• [Task description]: Locate the string "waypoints" throughout the material and copy every line in which it occurs.

• [Data for this exercise]:
________________________

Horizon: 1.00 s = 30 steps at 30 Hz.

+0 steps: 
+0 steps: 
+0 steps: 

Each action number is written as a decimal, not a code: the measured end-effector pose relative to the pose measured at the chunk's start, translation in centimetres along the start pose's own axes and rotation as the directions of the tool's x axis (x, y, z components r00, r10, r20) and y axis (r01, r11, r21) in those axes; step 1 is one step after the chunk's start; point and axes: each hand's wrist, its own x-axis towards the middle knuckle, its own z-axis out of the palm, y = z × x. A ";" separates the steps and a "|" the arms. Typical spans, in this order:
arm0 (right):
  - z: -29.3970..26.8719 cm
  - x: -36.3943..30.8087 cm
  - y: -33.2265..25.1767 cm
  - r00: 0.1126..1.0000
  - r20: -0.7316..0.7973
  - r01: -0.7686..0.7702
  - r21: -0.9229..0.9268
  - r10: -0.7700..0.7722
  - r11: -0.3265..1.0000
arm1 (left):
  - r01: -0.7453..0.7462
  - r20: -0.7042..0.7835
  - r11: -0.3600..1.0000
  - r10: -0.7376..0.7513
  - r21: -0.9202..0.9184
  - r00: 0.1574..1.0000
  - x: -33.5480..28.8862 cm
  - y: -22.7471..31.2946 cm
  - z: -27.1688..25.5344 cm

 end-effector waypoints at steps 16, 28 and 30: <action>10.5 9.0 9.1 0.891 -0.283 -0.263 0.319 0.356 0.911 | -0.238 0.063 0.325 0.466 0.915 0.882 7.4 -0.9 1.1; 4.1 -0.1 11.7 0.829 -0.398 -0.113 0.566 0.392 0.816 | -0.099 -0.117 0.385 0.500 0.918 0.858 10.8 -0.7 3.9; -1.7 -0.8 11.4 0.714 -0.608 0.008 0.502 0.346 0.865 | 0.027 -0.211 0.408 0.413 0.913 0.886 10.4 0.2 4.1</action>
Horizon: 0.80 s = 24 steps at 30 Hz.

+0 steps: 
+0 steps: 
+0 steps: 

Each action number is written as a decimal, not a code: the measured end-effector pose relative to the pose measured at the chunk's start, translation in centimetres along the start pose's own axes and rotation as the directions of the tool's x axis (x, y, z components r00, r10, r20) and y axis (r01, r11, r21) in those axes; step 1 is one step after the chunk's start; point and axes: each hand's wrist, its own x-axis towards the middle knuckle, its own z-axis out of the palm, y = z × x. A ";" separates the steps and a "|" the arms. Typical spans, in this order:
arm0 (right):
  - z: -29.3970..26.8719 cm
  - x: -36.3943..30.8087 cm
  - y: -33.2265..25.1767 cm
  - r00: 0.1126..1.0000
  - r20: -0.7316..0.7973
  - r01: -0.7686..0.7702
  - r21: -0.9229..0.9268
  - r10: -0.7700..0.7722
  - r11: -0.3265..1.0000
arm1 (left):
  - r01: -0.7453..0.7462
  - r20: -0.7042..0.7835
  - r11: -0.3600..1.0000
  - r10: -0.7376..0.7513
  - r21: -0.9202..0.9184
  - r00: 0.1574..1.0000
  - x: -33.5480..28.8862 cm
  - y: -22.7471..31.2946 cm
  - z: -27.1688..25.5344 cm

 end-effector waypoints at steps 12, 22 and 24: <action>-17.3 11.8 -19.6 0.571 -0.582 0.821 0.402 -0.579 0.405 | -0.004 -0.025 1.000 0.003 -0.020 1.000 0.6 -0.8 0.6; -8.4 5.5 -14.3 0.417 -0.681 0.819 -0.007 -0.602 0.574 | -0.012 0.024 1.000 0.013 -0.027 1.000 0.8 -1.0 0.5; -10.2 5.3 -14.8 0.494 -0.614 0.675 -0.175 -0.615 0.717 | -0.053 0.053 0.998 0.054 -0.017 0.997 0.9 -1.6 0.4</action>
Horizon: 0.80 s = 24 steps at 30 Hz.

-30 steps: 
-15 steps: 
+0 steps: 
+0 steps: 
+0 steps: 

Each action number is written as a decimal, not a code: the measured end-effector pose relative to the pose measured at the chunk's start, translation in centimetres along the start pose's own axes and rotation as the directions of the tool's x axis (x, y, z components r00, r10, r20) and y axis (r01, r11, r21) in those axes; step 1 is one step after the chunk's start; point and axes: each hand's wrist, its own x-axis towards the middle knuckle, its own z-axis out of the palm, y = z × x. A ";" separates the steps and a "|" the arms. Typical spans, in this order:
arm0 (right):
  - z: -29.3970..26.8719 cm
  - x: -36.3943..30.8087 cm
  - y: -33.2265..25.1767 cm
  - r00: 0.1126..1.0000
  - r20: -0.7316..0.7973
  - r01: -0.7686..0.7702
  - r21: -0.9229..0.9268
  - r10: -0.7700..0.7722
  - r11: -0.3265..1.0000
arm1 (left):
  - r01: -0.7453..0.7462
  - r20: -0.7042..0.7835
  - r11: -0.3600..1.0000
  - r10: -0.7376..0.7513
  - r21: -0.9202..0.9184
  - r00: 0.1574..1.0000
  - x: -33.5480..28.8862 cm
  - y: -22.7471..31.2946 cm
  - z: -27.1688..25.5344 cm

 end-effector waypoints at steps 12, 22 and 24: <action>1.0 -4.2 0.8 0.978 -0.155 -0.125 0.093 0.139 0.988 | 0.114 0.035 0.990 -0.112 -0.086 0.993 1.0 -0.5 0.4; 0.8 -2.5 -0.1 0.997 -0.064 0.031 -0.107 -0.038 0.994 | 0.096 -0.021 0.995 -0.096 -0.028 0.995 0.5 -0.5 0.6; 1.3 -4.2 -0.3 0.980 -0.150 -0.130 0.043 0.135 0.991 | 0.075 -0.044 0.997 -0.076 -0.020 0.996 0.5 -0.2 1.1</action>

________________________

• [Response]:
 end-effector waypoints at steps 16, 28 and 30: <action>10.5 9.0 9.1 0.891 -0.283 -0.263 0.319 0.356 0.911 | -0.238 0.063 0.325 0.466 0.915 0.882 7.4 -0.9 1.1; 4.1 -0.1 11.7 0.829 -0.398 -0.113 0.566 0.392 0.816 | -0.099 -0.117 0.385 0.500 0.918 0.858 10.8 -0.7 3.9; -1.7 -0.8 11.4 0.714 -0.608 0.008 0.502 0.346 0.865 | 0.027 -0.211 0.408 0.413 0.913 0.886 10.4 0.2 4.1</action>
 end-effector waypoints at steps 12, 22 and 24: <action>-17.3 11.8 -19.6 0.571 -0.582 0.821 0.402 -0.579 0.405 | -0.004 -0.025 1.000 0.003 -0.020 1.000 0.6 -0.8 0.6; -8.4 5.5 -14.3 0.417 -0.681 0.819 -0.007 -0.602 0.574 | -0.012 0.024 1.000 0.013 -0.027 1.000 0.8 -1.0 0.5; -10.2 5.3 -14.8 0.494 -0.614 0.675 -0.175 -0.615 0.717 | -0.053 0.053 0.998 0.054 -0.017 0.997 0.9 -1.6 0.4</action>
 end-effector waypoints at steps 12, 22 and 24: <action>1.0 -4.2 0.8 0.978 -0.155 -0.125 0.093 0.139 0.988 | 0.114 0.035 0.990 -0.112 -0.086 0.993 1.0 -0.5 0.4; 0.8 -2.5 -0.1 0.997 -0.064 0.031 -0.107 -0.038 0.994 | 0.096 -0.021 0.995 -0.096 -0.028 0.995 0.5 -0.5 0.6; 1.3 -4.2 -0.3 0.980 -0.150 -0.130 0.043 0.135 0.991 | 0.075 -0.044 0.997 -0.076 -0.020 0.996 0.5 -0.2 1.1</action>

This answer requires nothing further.